What is expected:
Any picture in the range stays out of the copy; retype exactly the lines from the one with "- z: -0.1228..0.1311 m" to the end of the listing.

Given data:
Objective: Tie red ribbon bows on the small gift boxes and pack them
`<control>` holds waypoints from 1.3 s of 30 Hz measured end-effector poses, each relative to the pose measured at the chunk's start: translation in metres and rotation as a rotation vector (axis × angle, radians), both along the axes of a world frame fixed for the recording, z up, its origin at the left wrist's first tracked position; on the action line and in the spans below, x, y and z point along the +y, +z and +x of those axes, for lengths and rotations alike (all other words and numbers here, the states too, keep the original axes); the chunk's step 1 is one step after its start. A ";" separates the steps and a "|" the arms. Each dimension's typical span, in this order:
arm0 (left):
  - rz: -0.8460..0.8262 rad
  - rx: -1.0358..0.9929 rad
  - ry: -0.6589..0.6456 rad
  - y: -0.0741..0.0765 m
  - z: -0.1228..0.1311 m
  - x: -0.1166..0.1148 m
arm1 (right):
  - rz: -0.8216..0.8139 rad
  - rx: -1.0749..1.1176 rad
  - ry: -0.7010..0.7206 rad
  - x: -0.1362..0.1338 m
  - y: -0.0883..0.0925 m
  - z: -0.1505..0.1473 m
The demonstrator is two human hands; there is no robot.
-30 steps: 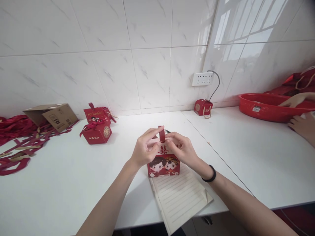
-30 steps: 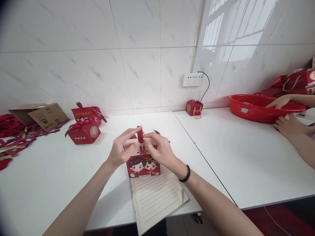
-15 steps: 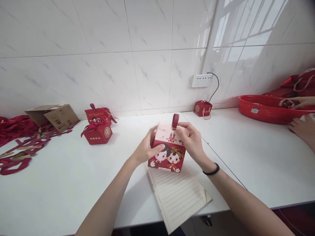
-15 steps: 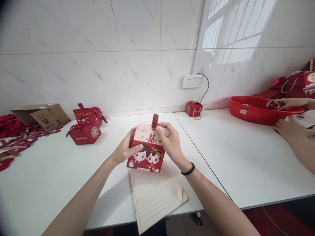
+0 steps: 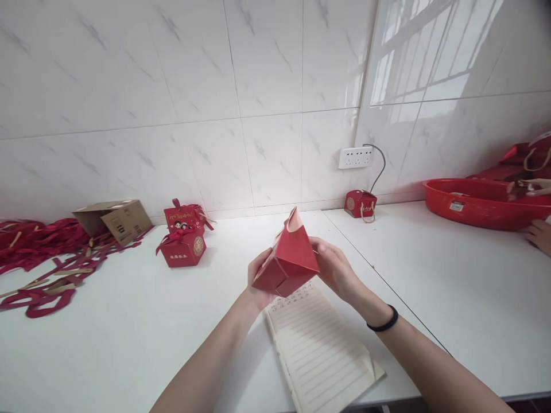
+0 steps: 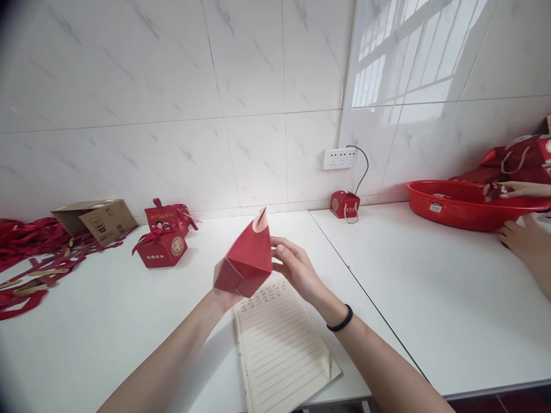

Response:
  - z: -0.1228..0.1311 m
  - x: -0.1166..0.1148 m
arm1 (right):
  - rz: -0.8216..0.8139 rad
  - rx: -1.0749..1.1176 rad
  - ry: -0.7010..0.7206 rad
  - x: -0.1362..0.1338 m
  - y: -0.0883..0.0925 m
  - z: -0.1505..0.1473 m
The demonstrator is two human hands; there is no robot.
-30 steps: 
-30 steps: 
-15 steps: 
-15 steps: 
+0 steps: 
+0 steps: 

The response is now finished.